» **What to produce**:
Please state the number of lines in the material below that contain "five", with no other words.

» **Records supplied**:
-=-=-
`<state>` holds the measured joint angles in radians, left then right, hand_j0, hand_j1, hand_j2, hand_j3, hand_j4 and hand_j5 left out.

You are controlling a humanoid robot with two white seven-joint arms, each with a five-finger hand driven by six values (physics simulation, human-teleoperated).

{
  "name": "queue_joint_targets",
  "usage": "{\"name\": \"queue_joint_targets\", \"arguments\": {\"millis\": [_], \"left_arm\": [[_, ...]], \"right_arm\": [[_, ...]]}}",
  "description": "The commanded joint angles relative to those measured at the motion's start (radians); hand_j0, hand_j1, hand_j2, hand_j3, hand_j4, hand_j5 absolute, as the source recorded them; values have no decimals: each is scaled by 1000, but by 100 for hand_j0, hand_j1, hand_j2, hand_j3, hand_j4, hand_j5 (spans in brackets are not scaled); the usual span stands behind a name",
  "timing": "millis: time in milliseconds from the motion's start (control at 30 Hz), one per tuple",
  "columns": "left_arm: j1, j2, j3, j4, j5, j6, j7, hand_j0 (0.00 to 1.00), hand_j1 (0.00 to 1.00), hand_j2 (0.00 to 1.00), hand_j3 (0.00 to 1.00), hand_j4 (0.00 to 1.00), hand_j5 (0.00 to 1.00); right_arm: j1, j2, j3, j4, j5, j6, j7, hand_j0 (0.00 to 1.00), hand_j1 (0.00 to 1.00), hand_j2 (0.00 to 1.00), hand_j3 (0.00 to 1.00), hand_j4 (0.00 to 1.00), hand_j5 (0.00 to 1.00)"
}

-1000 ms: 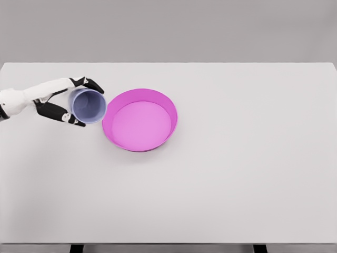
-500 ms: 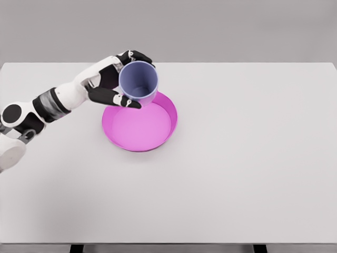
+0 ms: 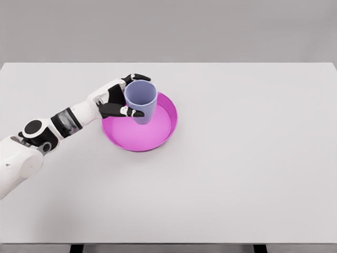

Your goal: Flip the cup with left arm and place it on the plate

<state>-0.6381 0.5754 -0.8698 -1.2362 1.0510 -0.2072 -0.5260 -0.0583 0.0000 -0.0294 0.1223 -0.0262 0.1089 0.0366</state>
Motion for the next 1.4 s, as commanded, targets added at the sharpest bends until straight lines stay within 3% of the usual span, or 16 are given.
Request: {"name": "queue_joint_targets", "arguments": {"millis": [0,700,833,1133,1367], "left_arm": [[0,-6,0,35,4,2,3,46,46,46,46,46,46],[3,-29,-2,67,-2,34,6,48,48,48,48,48,48],[3,-29,-2,67,-5,32,4,64,64,64,64,64,64],[5,-29,-2,63,-5,32,4,89,89,89,89,89,89],[5,-28,-2,61,-5,31,6,100,100,100,100,100,100]], "right_arm": [[0,0,0,0,0,0,0,100,100,100,100,100,100],[0,0,0,0,0,0,0,100,100,100,100,100,100],[0,0,0,0,0,0,0,100,100,100,100,100,100],[0,0,0,0,0,0,0,100,100,100,100,100,100],[0,0,0,0,0,0,0,100,100,100,100,100,100]]}}
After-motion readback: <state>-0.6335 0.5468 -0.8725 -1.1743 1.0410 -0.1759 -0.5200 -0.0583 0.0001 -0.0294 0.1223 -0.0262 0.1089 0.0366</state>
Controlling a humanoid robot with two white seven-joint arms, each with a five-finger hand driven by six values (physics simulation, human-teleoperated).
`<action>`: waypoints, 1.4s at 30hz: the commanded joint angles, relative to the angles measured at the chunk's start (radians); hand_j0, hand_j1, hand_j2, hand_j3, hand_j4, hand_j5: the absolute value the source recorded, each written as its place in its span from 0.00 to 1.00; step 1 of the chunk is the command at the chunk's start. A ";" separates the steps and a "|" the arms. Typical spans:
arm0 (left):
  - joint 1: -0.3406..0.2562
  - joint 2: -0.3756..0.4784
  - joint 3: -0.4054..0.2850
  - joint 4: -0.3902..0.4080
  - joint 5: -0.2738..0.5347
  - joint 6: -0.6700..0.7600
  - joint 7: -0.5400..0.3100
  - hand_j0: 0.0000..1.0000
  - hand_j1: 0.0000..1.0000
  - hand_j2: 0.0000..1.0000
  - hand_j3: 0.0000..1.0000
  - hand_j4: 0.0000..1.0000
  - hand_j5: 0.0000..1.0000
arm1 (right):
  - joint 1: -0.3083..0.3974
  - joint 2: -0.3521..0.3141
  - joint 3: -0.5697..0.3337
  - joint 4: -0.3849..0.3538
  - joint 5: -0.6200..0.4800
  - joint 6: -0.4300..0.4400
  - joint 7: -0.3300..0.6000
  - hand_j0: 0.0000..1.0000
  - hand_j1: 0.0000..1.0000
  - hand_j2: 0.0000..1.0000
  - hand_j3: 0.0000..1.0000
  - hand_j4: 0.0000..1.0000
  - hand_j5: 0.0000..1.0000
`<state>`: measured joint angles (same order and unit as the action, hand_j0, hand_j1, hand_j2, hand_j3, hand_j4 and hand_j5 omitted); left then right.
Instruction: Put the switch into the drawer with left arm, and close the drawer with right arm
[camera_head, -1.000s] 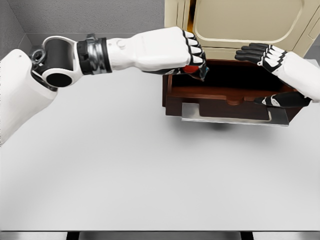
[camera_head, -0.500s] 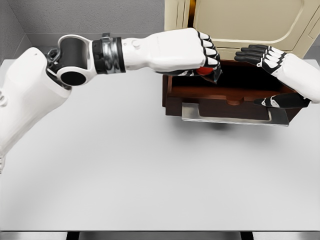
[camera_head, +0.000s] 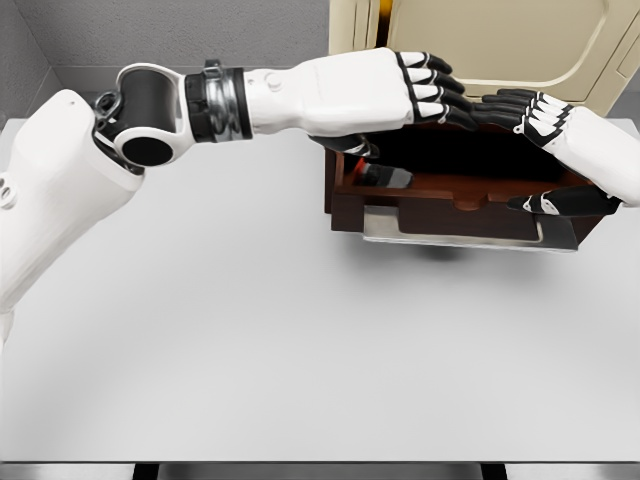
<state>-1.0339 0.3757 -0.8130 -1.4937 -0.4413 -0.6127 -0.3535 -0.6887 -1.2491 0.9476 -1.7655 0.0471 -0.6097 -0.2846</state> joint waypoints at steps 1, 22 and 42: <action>0.000 0.011 0.002 0.000 0.010 0.002 0.001 1.00 1.00 1.00 1.00 1.00 1.00 | 0.000 -0.001 -0.001 0.000 -0.006 -0.001 -0.001 1.00 1.00 1.00 1.00 1.00 1.00; 0.121 0.377 0.074 -0.247 0.111 0.002 0.007 1.00 1.00 1.00 1.00 1.00 1.00 | 0.054 0.007 -0.059 0.000 -0.041 -0.001 -0.002 1.00 1.00 1.00 1.00 1.00 1.00; 0.281 0.666 0.184 -0.171 0.193 0.002 0.007 1.00 1.00 1.00 1.00 1.00 1.00 | 0.106 0.017 -0.210 -0.002 0.042 -0.001 0.116 0.53 0.53 0.53 0.53 0.53 0.53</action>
<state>-0.7517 1.0350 -0.6313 -1.6728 -0.2559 -0.6127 -0.3474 -0.5829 -1.2344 0.7407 -1.7669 0.0807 -0.6102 -0.1760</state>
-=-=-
» **Reply**:
2